Specter of E-1 Raised by Plan to Relocate Bedouin

On September 15, a website called the Alternative Information Center published a report entitled, “Thousands to be forcibly moved for settlement expansion.” On September 16, Haaretz published an article on the same story (by Amira Hass), entitled, “Israeli government plans to forcibly relocate 12,500 Bedouin.”   And on September 17, Haaretz published an article entitled, “West Bank Bedouin leaders reject relocation plan.”

The gist of the story is that the “Civil Administration” – the arm of the IDF that is effectively the sovereign power in the West Bank – is moving ahead with a plan that, if approved, will mean the forced relocation of thousands of Bedouin living on Jerusalem’s northeast periphery to a new “village” Israel will establish for them in the Jordan Valley, north of Jericho. The plan is in many ways similar to the Prawer Plan that Israeli authorities have for some time been seeking to implement in the Negev – similar in terms of what it seeks to do (i.e., transfer and consolidate Bedouin in permanent housing, locating in areas chosen by Israel), and how it is doing it (i.e., with little or no consultation with the Bedouin and little or no consideration of the wishes of the Bedouin).

At the same time, there are some important differences between this plan and the Prawer Plan. In the West Bank – where Israel does not claim sovereignty, whose residents have no vote in the elections that bring those making decisions about their welfare and future to power – under international law Israel is an occupying power. In this context, the forced expulsion/relocation of the Bedouin would have grave humanitarian and political implications.

In addition – and of interest to those who follow closely issues related to Jerusalem – this case involves an additional problematic element: The Bedouin to be forcibly removed include those living in the E-1 area.

Moreover, notwithstanding the reality that this conflict will only be resolved through political/diplomatic, rather than legal means, the fact is that it will be difficult to view the forced or coercive displacement and relocation of a vulnerable occupied population as anything less than a war crime for which those involved will be viewed as accountable under law. And E-1, long the quintessential example of the devastating impact of settlements on potential political agreements, is rapidly becoming the arena of best expressing the humanitarian meltdown that is accelerating under the occupation of the West Bank.

To be clear: there are no immediate and direct indications at this time that the Israeli government has plans to move ahead with E-1. At the same time, the effort to remove the Bedouin residents of the area should cause alarm bells to ring, as doing so will remove one of the few remaining impediments to expeditious implementation of the E-1 plan, should Netanyahu decide he wishes to go ahead with it.
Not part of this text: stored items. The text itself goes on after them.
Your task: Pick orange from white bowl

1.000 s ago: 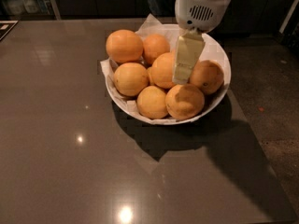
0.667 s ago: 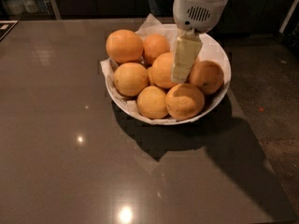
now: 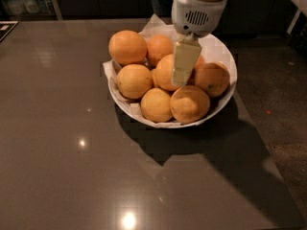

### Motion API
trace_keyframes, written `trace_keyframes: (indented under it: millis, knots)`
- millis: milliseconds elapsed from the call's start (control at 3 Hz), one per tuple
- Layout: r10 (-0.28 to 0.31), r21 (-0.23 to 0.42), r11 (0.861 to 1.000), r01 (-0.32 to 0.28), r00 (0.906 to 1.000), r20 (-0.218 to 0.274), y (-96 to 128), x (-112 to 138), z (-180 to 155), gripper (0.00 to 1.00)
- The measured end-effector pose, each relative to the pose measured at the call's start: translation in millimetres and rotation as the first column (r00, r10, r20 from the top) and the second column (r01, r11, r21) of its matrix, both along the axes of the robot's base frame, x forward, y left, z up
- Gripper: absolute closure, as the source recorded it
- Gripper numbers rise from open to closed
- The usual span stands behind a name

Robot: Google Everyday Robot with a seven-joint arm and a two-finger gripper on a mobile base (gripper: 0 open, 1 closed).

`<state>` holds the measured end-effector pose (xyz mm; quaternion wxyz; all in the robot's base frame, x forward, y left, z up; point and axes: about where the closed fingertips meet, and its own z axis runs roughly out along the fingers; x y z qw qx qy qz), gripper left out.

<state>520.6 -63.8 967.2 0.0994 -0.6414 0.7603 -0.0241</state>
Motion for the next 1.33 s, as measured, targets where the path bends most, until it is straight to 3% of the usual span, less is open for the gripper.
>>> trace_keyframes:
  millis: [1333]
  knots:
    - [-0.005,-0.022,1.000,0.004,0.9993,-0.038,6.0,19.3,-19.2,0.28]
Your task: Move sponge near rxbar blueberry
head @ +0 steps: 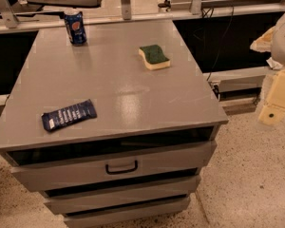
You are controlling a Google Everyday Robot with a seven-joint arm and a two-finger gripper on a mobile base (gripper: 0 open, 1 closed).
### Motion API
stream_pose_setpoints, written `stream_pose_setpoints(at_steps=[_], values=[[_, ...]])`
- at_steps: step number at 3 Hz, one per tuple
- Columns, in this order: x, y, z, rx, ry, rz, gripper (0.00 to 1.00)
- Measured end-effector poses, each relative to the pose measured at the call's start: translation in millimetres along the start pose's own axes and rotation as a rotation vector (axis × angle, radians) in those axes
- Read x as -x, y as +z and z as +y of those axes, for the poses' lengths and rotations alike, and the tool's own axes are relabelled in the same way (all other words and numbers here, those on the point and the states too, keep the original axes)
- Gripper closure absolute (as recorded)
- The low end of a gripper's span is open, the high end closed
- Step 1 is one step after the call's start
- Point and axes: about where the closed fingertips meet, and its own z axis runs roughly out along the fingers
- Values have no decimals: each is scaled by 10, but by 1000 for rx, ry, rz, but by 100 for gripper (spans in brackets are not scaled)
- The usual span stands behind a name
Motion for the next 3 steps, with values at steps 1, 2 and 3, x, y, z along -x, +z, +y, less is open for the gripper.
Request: stream_pose_setpoints(at_steps=[1,2,3], values=[[0,0,0,0,0,0,0],[39,48,-87,-30,8,-40,0],[246,272,-414,-77,47,-149,0]])
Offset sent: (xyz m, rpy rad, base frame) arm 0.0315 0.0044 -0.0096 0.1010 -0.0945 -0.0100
The events unfolding in this desolate area to the east of Jerusalem appear to becoming increasingly pivotal. Will this be the place where the two-state solution will breathe its last breath, and Israel will morph into the kind of society that tests the ability of its closest allies to support it? Or will this be the turning point, where forces of moderation and friends of Israel begin to roll back the self-destructive policies entailed in perpetual occupation, that are leading Israeli authorities to engage in actions that would have been unthinkable a few short years ago?